A decisão foi anunciada em comunicado à imprensa na sede da sigla, no centro de São Paulo. Aos 76 anos, Caiado superou a disputa interna com o governador do Paraná, Ratinho Junior – que desistiu da corrida –, e Eduardo Leite, do Rio Grande do Sul.
Em sua fala, Caiado prometeu que, se eleito, seu primeiro ato seria conceder “anistia ampla, geral e irrestrita” ao ex-presidente Jair Bolsonaro (PL), atualmente em regime domiciliar e condenado por tentativa de golpe de Estado.

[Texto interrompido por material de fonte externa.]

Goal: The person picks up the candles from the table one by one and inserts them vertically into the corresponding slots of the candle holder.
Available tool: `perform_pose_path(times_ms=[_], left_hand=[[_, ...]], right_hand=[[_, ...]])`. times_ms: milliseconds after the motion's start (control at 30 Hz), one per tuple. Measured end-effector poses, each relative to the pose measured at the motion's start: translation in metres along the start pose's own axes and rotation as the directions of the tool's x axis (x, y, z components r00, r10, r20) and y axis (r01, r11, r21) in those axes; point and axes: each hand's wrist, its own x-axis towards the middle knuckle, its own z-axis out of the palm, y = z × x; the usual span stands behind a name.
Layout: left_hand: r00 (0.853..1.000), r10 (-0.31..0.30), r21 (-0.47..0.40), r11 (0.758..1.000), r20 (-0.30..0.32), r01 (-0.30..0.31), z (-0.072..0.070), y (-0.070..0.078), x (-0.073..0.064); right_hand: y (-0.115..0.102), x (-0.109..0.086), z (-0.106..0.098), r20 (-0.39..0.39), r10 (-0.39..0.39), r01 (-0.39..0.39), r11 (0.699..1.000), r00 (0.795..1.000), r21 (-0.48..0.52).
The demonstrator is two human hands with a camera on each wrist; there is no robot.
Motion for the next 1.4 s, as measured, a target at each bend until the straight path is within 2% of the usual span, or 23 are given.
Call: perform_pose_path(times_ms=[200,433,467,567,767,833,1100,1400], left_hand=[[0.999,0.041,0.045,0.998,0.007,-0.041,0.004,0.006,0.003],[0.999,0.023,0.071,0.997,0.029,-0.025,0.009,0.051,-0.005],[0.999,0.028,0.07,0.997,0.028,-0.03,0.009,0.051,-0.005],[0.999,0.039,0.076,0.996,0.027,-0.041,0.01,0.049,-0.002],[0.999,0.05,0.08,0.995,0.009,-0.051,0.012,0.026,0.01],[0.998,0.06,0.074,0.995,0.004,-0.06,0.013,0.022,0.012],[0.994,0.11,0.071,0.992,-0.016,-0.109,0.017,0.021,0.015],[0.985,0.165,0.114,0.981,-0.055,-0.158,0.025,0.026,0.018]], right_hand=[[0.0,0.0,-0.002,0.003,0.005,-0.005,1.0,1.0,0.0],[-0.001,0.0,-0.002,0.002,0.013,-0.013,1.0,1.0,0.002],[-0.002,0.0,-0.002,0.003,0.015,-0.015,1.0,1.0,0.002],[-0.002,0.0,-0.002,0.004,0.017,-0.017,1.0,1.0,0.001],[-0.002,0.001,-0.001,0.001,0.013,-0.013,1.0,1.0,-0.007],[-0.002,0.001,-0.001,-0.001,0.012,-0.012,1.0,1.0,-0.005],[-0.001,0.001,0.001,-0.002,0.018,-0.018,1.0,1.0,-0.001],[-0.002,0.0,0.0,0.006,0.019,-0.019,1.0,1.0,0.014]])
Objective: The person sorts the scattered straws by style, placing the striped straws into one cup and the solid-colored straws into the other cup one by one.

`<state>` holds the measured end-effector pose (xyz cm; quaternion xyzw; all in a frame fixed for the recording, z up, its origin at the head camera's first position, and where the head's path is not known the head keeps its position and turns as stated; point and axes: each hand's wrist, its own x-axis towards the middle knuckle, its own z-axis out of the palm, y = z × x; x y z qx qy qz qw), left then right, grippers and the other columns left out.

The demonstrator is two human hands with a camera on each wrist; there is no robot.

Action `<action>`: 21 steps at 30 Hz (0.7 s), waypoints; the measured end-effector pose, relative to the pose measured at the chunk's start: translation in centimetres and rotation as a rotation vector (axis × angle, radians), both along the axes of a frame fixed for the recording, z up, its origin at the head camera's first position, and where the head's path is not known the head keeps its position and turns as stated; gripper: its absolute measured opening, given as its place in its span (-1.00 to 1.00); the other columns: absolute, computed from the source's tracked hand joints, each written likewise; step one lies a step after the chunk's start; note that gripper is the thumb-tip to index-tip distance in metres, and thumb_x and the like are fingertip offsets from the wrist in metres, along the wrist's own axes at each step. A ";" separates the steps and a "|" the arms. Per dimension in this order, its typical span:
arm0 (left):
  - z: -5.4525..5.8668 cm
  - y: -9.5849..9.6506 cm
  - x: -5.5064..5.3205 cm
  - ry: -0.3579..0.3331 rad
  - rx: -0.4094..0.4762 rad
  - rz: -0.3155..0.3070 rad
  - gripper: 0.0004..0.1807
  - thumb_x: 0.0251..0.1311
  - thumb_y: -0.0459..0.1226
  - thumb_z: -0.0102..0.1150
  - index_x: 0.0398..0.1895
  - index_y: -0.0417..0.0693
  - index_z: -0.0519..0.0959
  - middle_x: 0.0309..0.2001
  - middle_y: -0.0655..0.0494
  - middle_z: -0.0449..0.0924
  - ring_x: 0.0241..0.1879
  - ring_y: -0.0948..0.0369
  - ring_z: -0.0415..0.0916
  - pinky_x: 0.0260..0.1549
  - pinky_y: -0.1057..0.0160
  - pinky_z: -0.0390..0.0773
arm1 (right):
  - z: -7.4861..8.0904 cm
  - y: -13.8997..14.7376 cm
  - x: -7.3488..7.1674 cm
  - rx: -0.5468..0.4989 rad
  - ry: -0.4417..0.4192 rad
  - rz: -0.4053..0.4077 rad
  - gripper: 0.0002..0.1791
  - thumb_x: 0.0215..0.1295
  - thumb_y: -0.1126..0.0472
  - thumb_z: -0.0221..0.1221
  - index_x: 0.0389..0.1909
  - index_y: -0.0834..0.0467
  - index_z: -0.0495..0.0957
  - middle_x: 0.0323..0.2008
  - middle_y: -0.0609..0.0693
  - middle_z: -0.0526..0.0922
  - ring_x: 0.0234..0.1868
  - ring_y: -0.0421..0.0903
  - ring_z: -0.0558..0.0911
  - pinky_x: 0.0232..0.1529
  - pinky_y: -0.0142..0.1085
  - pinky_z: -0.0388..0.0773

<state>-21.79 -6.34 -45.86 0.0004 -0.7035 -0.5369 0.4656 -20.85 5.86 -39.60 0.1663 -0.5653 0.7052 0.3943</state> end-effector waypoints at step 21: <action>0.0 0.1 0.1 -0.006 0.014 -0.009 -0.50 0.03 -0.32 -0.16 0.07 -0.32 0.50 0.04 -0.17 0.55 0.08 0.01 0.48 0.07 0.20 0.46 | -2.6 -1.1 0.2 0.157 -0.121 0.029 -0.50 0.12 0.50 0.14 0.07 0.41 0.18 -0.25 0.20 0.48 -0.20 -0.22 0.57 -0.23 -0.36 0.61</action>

“Meu primeiro ato vai ser exatamente anistia ampla, geral e irrestrita, replicando aquilo que Juscelino Kubitschek soube fazer com muita maestria a todos aqueles que rebelaram realmente em uma verdadeira tentativa de golpe pela Aeronáutica”, declarou o governador goiano.
A declaração gerou reações imediatas nas redes sociais, dividindo opiniões entre apoiadores e críticos. Usuários de esquerda e centro-esquerda acusaram Caiado de priorizar “golpistas” em vez de propostas para o Brasil.
“Em vez de falar o que penso para o Brasil para governar, já começa defendendo golpista. Extrema-direita já tem dois candidatos”, comentou um perfil popular no X (antigo Twitter), refletindo o tom de diversas postagens. Outros internautas ligaram a fala à postura do governador do Rio Grande do Sul, Eduardo Leite, sugerindo que a “polarização irá continuar no Brasil”.
Críticos também preveem dificuldades para Caiado nas eleições de 2026.
“Caiado com certeza não chega aos dois dígitos nessa próxima eleição, provavelmente será uma terceira via de base para ajudar na candidatura de Flávio Bolsonaro em possíveis viradas no primeiro turno”, escreveu um usuário, ecoando análises de que o pré-candidato poderia servir de ponte para a família Bolsonaro.
O PSD, terceira maior bancada na Câmara dos Deputados, busca se posicionar como alternativa de centro-direita no pleito. Caiado, médico e político experiente, governa Goiás desde 2019 e é conhecido por seu alinhamento conservador.
A pré-candidatura ainda depende de alianças e confirmações formais até as convenções partidárias, em julho.